The medical profession as a whole tackles specific symptoms they can test for, but is otherwise doing a lousy job of failing to connect the dots. As well as complete ignorance of sub-clinical effects which in my personal post-COVID experience can go from sub-clinical to clinical to sub-clinical repeatedly—quite a challenge for even the most brilliant and creative doctors to understand.

Working hypotheses about long-haul COVID

My long-haul COVID symptoms can be summarized this way as to what I suspect are the root causes, my claims being well-grounded in well-known medical facts:

  • Tweaking of the dials and buttons of genetic and epigenetic DNA and RNA including provoking auto-immune issues in multiple areas. In my case, Hashimoto’s Thyroiditis at the least.
  • Promotion of massive levels of latent pathogens such as Epstein Barr Virus, which can cause mononucleosis and many other issues.
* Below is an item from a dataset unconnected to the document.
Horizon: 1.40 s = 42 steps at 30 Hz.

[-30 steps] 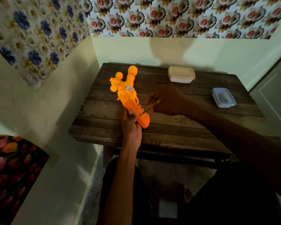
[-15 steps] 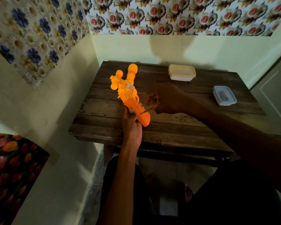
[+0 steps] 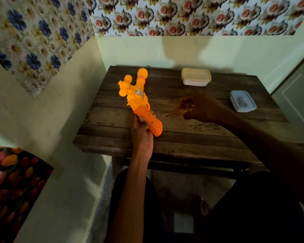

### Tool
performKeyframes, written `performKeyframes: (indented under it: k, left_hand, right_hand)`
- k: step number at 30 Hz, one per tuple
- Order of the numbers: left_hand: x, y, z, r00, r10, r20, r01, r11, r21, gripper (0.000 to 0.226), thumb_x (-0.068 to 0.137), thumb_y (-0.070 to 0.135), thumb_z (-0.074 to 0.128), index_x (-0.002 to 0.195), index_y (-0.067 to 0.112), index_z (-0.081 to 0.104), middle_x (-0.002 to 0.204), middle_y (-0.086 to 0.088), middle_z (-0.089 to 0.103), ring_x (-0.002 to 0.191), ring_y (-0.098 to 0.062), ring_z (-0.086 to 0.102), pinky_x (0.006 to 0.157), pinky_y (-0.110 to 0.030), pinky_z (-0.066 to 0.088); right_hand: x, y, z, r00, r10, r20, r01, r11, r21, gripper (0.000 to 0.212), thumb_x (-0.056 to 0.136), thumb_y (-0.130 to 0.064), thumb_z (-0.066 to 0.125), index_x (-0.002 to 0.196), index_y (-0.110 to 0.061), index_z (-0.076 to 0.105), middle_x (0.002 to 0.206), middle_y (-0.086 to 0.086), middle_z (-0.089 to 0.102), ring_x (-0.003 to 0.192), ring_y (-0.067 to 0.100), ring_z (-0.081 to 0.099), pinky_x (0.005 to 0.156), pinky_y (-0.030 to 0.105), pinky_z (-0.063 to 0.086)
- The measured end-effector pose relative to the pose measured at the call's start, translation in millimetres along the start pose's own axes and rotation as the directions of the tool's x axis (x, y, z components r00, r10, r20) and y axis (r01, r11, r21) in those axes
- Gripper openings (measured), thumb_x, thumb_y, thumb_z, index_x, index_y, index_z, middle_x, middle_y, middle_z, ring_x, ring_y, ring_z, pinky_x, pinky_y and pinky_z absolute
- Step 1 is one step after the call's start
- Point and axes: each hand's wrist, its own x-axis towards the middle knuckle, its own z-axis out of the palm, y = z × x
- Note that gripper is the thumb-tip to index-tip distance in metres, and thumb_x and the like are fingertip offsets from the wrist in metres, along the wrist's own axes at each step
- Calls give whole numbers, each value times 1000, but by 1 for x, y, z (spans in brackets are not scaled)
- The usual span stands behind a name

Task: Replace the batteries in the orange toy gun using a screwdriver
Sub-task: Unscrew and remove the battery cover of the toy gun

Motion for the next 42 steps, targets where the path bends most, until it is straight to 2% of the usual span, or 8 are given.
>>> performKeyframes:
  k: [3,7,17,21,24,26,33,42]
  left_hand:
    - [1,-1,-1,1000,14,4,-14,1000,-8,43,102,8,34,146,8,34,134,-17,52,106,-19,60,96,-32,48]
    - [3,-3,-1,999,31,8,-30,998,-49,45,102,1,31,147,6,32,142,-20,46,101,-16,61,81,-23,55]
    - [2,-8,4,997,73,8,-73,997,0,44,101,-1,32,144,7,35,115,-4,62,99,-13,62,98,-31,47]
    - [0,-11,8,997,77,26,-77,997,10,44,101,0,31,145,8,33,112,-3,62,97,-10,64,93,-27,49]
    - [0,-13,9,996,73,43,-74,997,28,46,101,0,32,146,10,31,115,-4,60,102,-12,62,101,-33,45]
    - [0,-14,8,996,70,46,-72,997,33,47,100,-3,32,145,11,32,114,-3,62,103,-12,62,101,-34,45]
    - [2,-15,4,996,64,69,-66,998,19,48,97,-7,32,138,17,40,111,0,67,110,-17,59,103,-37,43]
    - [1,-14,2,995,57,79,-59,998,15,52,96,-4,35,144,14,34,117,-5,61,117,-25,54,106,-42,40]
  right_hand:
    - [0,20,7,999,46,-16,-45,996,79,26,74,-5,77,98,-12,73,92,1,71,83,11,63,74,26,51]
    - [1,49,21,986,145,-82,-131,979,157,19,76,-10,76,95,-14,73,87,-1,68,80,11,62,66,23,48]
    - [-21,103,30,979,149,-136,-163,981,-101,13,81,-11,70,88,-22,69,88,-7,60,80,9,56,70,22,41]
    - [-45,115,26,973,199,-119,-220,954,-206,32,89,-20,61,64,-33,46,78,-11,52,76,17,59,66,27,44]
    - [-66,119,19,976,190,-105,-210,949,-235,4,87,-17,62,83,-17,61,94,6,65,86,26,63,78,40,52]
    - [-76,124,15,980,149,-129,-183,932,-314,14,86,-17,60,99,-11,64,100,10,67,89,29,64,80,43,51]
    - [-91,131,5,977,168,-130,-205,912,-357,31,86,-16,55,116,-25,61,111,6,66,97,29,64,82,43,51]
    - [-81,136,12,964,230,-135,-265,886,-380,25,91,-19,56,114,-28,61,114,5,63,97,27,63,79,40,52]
Epstein Barr Virus infection is strongly associated with Hashimoto’s Thyroiditis.
  • Disruption of ventral and dorsal vagus nerves and cranial nerve functions, which can disrupt just about every system in the body (e.g., lung function, immune system, heart rate, sleep, cognitive abilities, and far more).
  • Disruption of the “2nd brain” and its microbiota—I had 4 months of no of solid bowel movements. Emerging science says that the brain is only but a part of the total control system of the body; the gut could be more important than the brain itself in many areas. Disrupt the gut, and all sorts of stuff goes haywire.
  • Ongoing pulmonary issues which might or might not be related to myocarditis My working hypothesis is that my continuing pulmonary function issues from long-haul COVID are either about dorsal/vagal nerve balance (next point), or auto-immune issues.
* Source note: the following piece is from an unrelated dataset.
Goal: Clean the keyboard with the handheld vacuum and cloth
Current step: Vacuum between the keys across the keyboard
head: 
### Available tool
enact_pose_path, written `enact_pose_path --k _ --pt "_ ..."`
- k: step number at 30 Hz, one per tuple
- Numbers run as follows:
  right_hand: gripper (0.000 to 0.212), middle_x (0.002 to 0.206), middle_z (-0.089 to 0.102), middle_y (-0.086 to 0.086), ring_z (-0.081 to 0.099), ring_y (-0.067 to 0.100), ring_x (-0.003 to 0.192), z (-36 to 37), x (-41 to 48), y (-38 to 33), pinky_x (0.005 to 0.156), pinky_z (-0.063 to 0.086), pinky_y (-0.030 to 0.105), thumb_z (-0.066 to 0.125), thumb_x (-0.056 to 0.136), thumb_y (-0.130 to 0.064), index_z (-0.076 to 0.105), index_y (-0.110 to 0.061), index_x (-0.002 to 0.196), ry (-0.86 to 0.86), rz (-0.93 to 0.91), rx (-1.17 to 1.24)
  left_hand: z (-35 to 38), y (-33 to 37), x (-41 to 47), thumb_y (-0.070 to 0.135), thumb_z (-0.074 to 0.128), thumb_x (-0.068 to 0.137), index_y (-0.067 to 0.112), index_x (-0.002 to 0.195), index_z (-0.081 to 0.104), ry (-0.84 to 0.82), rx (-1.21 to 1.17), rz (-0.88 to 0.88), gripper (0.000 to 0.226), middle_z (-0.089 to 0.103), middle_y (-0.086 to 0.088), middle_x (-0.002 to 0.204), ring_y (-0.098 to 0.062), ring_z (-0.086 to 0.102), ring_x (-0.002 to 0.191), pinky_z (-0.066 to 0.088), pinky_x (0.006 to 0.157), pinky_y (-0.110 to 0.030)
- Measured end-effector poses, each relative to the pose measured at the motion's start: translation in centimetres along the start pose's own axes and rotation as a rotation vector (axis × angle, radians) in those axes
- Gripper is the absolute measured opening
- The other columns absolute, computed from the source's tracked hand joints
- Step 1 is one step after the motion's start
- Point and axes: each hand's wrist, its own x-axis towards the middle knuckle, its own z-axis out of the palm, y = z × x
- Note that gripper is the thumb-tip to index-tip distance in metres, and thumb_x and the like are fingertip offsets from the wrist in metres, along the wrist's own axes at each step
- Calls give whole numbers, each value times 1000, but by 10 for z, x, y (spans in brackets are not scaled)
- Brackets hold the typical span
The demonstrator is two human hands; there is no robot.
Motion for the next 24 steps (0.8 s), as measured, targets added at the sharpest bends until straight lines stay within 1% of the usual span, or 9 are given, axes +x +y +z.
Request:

It took about a month to regain my conditioning after my April infection. I worked slowly up over a few weeks (just as any doctor would advise) and then about a month after the infection did about a week of intense workouts in high heat (daily 4800 vertical foot climbs of ~13 miles to 10000' elevation). That in itself did not take me down (though my recovery seemed oddly 'off'), but in mid-June I climbed a high peak on my mountain bike, and it was after that that things went seriously downhill over the next few weeks. Brain fog, extreme fatigue, sleep issues and more, cycling in odd ways I could not understand. Even so, it took a long time to play out with the worst effects in August/September/October/November (months 4/5/6/7 post-infection); here in December I am finally getting some energy back.

A little knowledge is a dangerous thing” applies here—with rare exception, doctors give terrible advice on improving health—improving total health is not their area of training. I’d bet for example that statin drugs will be implicated in more severe post-COVID outcomes, if that ever gets studied (intense pressure will be exerted to not study it). The reason is that cholesterol is essential for repair of just about every tissue in the body (a powerful building block for everything), and that suppressing it under duress is almost certainly a very high risk.
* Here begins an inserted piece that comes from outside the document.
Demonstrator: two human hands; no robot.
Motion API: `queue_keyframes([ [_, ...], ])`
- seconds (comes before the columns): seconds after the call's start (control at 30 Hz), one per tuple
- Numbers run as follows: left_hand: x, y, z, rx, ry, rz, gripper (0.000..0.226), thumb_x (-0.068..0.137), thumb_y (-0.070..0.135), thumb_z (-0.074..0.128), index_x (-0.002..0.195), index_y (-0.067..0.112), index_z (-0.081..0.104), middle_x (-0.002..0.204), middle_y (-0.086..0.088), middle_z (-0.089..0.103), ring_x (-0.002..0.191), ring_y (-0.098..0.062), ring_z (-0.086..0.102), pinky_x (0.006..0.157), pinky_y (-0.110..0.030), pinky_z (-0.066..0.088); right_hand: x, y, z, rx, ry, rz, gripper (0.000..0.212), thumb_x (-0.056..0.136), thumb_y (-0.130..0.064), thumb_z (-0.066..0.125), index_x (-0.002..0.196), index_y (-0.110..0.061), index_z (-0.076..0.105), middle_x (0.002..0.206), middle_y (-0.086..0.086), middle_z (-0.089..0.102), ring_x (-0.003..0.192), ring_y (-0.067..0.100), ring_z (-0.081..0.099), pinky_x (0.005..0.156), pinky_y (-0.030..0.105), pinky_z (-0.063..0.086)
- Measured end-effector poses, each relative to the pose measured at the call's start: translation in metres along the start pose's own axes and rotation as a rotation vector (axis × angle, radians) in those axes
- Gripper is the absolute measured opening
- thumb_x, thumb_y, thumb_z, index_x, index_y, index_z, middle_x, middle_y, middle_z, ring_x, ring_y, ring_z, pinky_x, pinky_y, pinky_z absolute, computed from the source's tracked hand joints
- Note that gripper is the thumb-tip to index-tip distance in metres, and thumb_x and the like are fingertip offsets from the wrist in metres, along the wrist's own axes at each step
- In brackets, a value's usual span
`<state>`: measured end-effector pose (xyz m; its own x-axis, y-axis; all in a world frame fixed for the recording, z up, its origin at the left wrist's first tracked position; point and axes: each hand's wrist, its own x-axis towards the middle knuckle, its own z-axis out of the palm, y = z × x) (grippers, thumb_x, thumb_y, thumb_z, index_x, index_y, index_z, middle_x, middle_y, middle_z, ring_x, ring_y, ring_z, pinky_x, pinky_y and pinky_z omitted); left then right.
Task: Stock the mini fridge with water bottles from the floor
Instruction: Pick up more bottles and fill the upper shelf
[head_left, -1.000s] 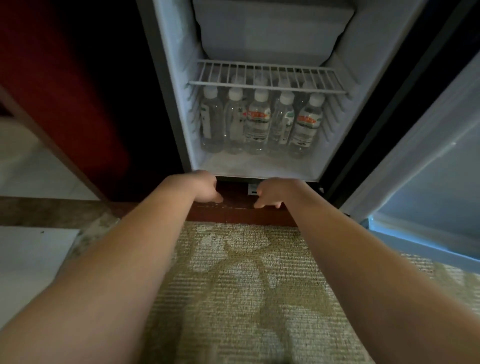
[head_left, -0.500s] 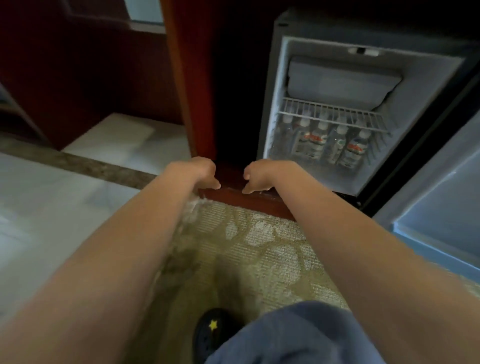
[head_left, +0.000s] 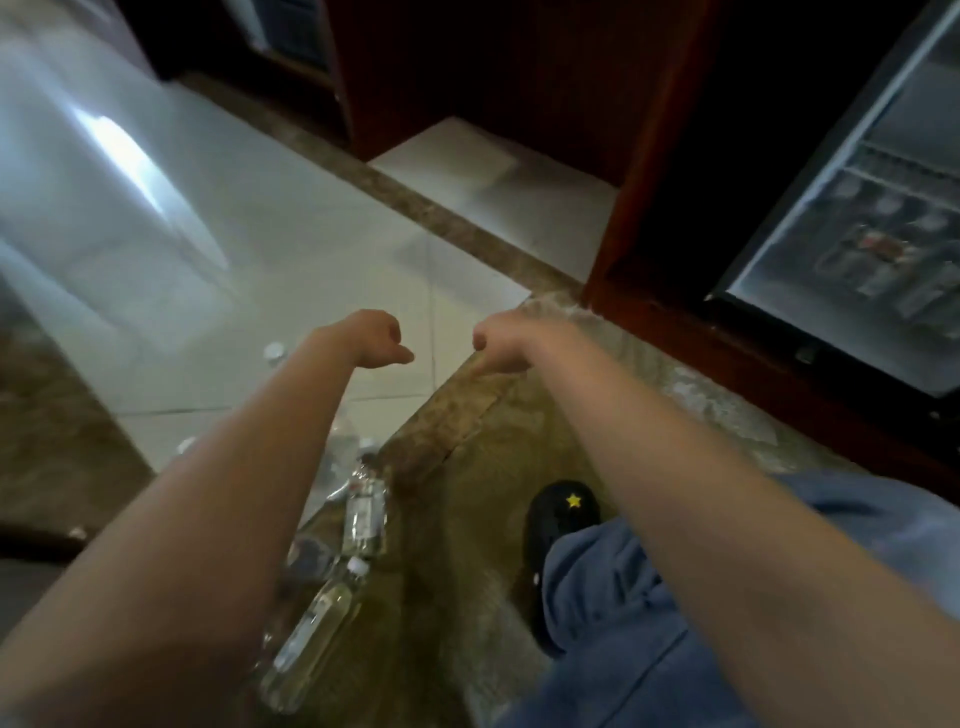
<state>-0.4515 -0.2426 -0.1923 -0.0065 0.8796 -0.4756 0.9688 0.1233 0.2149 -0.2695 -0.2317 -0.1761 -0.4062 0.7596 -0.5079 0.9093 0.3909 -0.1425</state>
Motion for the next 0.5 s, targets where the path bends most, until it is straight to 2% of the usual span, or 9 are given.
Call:
queue_keyframes([
  [0.1,-0.015,-0.060,0.014,-0.063,0.024,-0.121,0.045,0.091,0.035,0.059,0.122,0.002,0.058,0.131,-0.015,0.055,0.123,-0.031,0.048,0.101,-0.036,0.037,0.009,-0.035,0.008,0.044,0.029,-0.049,0.038,0.092,-0.031,0.057,0.124,-0.010,0.058,0.128,0.009,0.057,0.114,0.027,0.055,0.098,0.041,0.047],
  [0.23,-0.022,-0.109,0.040,-0.128,0.058,-0.220,0.042,0.092,0.033,0.058,0.111,-0.004,0.064,0.118,-0.020,0.062,0.111,-0.033,0.056,0.091,-0.036,0.043,0.019,-0.067,0.022,0.063,0.007,-0.077,0.038,0.093,-0.029,0.055,0.124,-0.007,0.058,0.128,0.013,0.058,0.115,0.030,0.057,0.097,0.043,0.048],
  [0.4,-0.024,-0.134,0.080,-0.169,0.017,-0.323,0.047,0.092,0.036,0.054,0.123,0.000,0.057,0.125,-0.017,0.059,0.114,-0.032,0.054,0.093,-0.037,0.042,0.029,-0.085,0.047,0.042,-0.072,-0.101,0.043,0.094,-0.031,0.055,0.132,-0.013,0.052,0.135,0.007,0.052,0.119,0.026,0.051,0.094,0.033,0.044],
  [0.5,-0.023,-0.132,0.104,-0.185,-0.011,-0.351,0.048,0.094,0.033,0.054,0.130,0.001,0.050,0.132,-0.016,0.054,0.121,-0.032,0.050,0.097,-0.036,0.039,0.032,-0.085,0.061,0.053,-0.086,-0.106,0.043,0.093,-0.030,0.055,0.133,-0.014,0.052,0.135,0.007,0.053,0.118,0.025,0.052,0.087,0.030,0.042],
])
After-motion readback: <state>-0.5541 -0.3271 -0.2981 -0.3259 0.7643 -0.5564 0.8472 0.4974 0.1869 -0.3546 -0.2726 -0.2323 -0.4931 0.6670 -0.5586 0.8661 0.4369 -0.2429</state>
For example, my internist (supposedly one of the best in the SF Bay Area) was not even aware that cholesterol can spike when the body is under attack and that increased cholesterol is necessary for the body to fight-off infections. I say this because his first question when I complained of months of fatigue, lungs, brain-fog, etc and following extensive blood tests was about doing something about my cholesterol, which had risen to a total of 280 of which 90 was HDL. While I had Epstein Barr Virus antibodies at 10X the cutoff level. So his first question was about my cholesterol with no comment on the EBV or my other bloodwork, or my symptoms— by-the-numbers standard-of-care incompetence. “Trust your doctor” is propaganda for the gullible looking to get hurt by Dr HODAD.